• Required work
Check every line of the material for the word "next". Copy those that have it.

• Records
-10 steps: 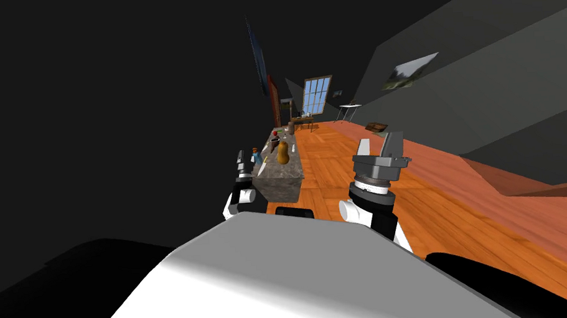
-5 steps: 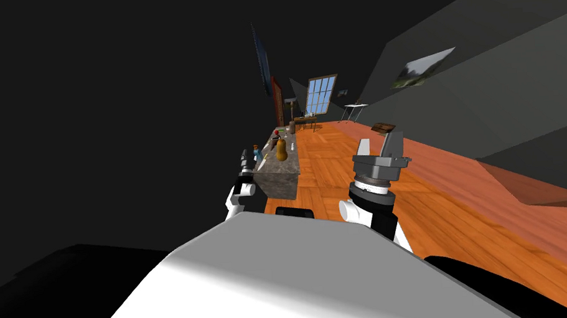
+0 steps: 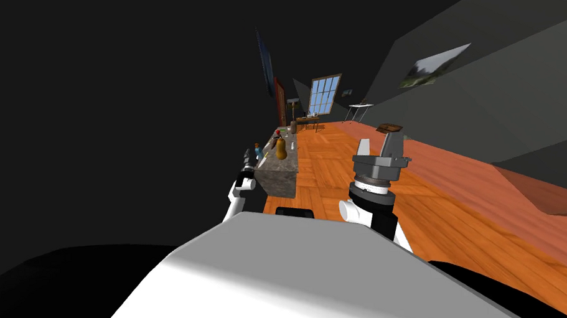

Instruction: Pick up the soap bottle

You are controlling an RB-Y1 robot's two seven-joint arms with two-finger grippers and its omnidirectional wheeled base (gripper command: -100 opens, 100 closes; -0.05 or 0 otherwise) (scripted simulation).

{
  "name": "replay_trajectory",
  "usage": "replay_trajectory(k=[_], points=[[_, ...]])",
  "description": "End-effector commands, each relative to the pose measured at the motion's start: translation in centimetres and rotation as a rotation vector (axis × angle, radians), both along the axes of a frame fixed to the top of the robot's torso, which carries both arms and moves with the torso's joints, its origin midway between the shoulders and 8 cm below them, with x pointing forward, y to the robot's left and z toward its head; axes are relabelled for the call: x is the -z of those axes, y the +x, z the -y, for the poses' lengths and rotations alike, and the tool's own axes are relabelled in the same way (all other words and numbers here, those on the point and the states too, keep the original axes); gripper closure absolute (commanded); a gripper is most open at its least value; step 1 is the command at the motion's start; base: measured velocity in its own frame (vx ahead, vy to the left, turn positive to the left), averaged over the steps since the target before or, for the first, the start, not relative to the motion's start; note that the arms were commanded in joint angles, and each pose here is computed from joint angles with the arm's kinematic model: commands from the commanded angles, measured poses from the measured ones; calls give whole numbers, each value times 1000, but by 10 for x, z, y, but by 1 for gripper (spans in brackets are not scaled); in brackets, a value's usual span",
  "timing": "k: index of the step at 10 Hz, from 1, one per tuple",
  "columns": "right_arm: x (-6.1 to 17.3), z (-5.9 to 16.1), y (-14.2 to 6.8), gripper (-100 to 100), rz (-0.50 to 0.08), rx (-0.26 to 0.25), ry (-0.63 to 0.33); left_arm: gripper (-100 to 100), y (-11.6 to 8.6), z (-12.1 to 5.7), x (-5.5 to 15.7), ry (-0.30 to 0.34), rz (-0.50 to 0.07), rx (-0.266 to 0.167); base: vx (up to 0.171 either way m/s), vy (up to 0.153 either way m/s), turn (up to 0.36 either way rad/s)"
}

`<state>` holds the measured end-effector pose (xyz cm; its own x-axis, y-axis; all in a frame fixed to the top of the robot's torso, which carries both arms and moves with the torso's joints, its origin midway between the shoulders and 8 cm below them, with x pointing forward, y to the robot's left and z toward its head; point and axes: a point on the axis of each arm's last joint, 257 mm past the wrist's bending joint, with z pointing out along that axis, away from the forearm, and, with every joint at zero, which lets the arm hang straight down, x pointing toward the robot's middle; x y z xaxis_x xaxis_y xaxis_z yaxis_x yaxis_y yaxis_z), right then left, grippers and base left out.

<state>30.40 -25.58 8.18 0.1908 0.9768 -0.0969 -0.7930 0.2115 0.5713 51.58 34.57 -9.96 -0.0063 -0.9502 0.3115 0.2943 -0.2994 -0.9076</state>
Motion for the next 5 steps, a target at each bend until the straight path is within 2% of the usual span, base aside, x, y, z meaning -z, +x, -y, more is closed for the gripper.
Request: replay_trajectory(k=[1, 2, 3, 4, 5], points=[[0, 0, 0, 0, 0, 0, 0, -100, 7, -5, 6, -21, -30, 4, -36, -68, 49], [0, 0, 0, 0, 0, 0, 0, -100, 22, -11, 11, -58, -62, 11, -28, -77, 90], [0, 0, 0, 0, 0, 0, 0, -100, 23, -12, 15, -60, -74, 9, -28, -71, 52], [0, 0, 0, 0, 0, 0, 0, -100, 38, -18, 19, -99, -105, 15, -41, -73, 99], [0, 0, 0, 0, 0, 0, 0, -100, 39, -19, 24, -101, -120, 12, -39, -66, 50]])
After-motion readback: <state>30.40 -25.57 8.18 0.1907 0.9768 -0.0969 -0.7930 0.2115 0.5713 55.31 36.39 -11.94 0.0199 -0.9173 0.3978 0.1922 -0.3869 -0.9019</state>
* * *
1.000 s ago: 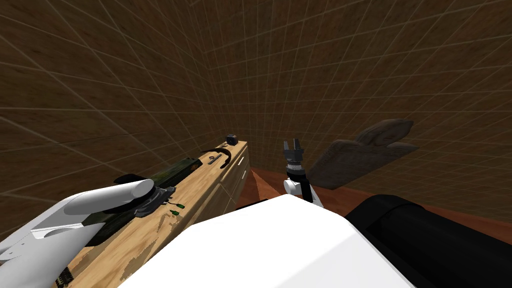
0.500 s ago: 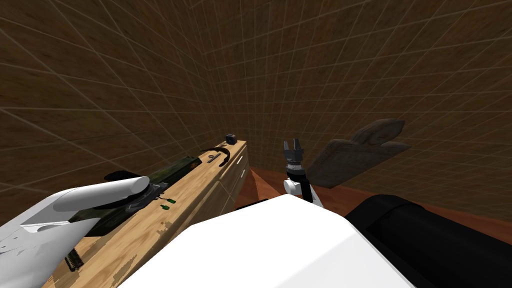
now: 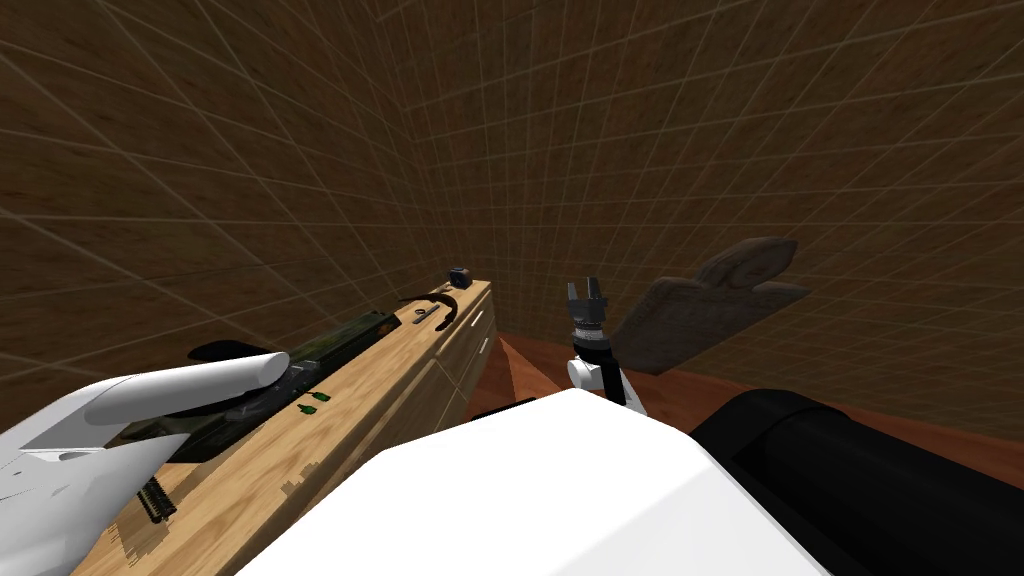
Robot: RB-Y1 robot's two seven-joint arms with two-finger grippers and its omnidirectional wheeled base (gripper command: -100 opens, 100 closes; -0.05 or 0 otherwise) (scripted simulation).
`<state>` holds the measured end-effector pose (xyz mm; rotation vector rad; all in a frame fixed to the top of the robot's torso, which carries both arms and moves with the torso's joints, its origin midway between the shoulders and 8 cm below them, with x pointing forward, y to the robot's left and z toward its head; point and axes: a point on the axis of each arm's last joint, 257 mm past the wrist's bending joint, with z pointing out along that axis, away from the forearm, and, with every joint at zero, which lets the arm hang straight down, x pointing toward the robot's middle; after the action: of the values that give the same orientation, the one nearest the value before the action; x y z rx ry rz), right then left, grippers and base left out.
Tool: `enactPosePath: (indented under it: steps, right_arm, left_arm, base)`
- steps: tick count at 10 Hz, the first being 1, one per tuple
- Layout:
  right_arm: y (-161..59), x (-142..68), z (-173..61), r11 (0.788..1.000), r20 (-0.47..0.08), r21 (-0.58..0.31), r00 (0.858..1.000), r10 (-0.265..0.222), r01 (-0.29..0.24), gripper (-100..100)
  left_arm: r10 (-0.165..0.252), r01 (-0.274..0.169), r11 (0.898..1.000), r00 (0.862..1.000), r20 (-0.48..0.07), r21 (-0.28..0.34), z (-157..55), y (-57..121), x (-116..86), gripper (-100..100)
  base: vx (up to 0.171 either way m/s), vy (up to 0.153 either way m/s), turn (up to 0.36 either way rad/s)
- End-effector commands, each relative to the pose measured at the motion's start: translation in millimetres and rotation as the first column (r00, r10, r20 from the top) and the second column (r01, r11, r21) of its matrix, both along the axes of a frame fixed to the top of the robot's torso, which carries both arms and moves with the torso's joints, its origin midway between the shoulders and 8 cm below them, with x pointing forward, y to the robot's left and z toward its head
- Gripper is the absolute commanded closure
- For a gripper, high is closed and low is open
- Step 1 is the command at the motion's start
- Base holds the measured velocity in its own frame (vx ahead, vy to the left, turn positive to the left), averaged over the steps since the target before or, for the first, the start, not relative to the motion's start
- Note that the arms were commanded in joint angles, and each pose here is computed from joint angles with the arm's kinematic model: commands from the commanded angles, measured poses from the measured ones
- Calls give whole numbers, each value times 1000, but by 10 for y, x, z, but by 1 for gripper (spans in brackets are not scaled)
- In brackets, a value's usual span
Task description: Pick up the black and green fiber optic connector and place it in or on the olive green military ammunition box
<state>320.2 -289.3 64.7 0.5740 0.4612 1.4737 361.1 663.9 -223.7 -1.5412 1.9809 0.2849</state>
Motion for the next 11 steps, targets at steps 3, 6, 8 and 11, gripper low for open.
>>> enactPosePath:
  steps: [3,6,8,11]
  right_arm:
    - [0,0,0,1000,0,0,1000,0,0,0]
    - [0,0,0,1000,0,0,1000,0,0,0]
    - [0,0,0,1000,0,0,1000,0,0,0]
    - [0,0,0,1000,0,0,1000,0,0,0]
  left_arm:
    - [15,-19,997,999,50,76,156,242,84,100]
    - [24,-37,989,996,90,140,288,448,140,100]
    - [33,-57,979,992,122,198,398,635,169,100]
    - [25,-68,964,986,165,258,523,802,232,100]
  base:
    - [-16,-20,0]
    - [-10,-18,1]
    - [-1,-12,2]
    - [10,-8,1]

• Written solution
Motion for the next 5 steps, a target at each bend until the straight path is within 2% of the usual span, base aside, x, y, z meaning -z, +x, -y, more is closed for the gripper.
Motion for the next 11 steps, targets at steps 3, 6, 8 and 11, gripper low for open.

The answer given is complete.